El puerto de Maó ha vivido este sábado una de esas jornadas que no pasan desapercibidas. Dos grandes cruceros, el MSC Opera y el Crystal Serenity, han coincidido en la rada mahonesa, ofreciendo una estampa espectacular que ha despertado la curiosidad y admiración tanto de los visitantes como de los residentes que paseaban por el puerto.
La llegada simultánea de ambos buques supone la llegada a la Isla de miles de turistas, ya que entre los dos pueden transportar más de 3.300 pasajeros en una sola escala, sin contar a los más de 1.300 tripulantes que viajan a bordo de ambas embarcaciones.
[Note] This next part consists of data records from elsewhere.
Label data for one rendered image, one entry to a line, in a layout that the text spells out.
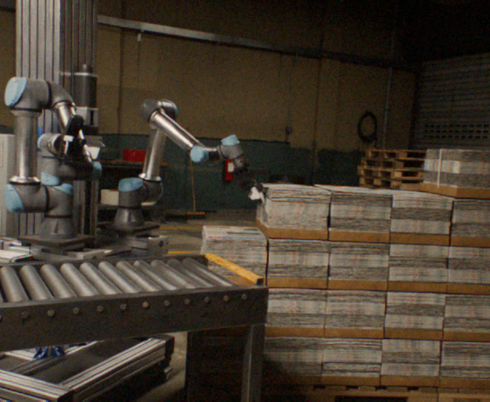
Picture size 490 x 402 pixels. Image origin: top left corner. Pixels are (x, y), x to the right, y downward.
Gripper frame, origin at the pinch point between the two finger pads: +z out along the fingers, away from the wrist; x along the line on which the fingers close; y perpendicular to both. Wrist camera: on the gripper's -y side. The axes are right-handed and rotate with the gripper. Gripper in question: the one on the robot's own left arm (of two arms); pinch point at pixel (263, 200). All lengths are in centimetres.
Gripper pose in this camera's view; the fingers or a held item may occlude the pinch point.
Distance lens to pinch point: 284.5
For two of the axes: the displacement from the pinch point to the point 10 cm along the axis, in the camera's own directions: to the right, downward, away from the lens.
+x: 1.2, 1.0, -9.9
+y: -8.9, 4.5, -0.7
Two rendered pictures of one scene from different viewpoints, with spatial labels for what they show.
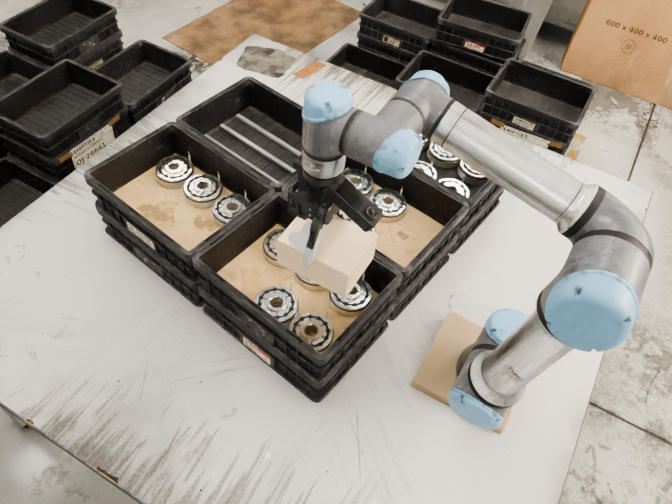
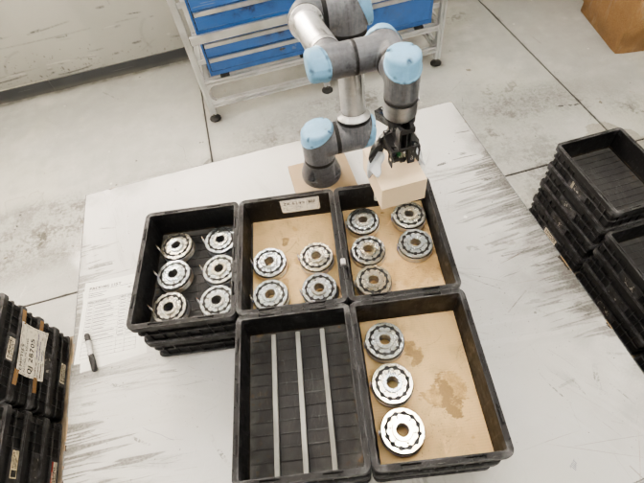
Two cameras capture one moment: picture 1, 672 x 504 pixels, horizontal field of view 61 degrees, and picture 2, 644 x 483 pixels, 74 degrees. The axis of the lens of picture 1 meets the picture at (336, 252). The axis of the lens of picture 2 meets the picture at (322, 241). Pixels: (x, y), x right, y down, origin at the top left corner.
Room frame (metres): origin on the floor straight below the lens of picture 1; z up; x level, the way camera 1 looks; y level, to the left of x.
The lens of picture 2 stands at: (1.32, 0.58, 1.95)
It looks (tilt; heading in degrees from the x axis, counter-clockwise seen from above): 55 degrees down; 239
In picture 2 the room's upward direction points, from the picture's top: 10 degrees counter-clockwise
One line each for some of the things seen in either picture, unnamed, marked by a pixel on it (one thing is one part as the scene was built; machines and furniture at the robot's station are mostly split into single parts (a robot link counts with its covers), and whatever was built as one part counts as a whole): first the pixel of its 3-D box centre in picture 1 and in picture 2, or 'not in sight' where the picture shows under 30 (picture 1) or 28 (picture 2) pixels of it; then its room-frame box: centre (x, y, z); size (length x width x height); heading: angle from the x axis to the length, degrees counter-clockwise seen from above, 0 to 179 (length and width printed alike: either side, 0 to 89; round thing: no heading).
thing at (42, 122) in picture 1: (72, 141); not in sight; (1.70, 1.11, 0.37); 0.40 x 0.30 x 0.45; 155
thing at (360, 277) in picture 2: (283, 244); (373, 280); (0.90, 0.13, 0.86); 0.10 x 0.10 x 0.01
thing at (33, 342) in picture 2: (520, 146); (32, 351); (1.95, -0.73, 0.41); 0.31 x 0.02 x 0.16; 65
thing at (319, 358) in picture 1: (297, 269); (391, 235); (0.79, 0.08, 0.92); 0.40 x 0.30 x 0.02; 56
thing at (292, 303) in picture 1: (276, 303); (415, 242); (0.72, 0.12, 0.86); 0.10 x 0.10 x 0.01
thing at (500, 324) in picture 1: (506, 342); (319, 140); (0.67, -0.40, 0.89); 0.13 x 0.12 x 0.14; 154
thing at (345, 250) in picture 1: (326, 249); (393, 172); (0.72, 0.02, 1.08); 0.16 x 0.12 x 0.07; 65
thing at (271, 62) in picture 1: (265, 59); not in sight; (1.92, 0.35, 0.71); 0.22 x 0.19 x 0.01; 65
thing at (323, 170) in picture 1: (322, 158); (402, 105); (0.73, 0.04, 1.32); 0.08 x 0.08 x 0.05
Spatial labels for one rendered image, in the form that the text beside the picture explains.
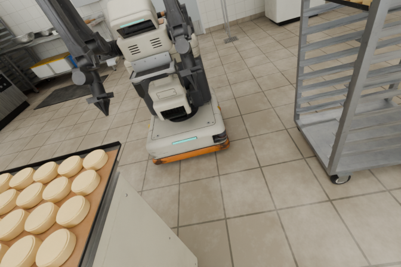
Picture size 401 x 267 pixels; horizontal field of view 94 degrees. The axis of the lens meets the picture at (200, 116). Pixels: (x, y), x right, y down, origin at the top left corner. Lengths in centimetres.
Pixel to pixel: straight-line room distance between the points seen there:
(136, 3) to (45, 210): 87
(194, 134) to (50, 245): 109
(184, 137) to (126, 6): 86
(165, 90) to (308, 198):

El de mayor capacidad es el MSC Opera, uno de los barcos clásicos de la flota de MSC Cruceros. Este elegante buque cuenta con 13 cubiertas y puede alojar a cerca de 2.600 pasajeros, además de varios centenares de tripulantes. A bordo ofrece una amplia variedad de servicios, entre ellos restaurantes de alta cocina, un teatro al estilo Broadway, zonas comerciales y espacios dedicados al bienestar y al spa.
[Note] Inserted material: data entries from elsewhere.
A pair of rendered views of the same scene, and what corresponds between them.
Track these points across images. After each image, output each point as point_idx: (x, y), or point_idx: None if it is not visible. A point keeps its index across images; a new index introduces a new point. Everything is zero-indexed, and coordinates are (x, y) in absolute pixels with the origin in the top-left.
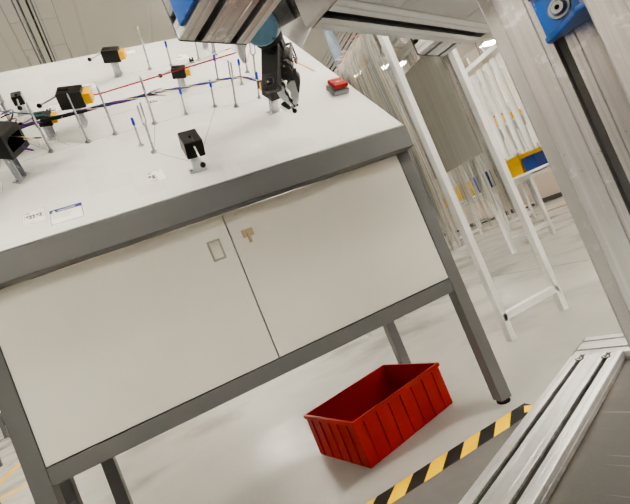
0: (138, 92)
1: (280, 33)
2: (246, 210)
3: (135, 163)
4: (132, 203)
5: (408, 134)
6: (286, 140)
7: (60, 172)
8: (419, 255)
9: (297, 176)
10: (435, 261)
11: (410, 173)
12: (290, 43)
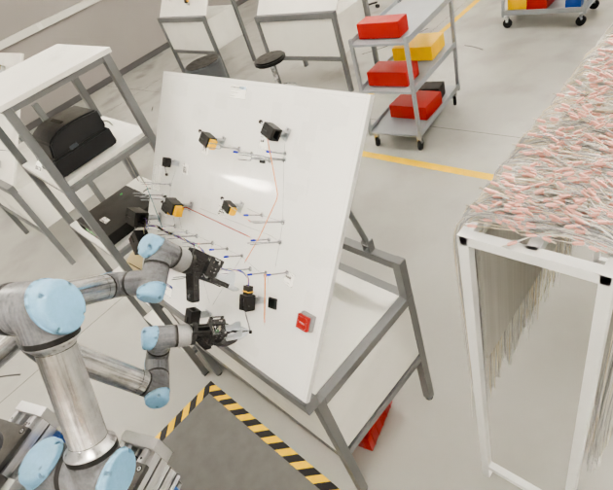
0: (221, 188)
1: (191, 344)
2: None
3: None
4: (183, 309)
5: (306, 410)
6: (248, 336)
7: None
8: (319, 432)
9: (241, 364)
10: (329, 441)
11: (317, 413)
12: (212, 335)
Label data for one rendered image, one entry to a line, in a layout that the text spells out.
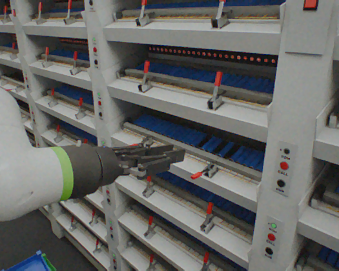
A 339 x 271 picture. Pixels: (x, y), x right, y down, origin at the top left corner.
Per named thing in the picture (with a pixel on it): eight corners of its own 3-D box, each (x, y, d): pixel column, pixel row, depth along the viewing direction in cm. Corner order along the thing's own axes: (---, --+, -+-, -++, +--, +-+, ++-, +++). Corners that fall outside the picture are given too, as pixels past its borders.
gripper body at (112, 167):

Junto a él ha atracado el Crystal Serenity, considerado uno de los cruceros de ultra lujo más exclusivos del mundo. Tras una profunda remodelación, su capacidad quedó reducida a tan solo 740 pasajeros, atendidos por una tripulación de unas 650 personas, lo que le permite ofrecer uno de los ratios de servicio más elevados del sector. Entre sus singularidades destaca albergar la única sucursal del prestigioso restaurante Nobu en alta mar.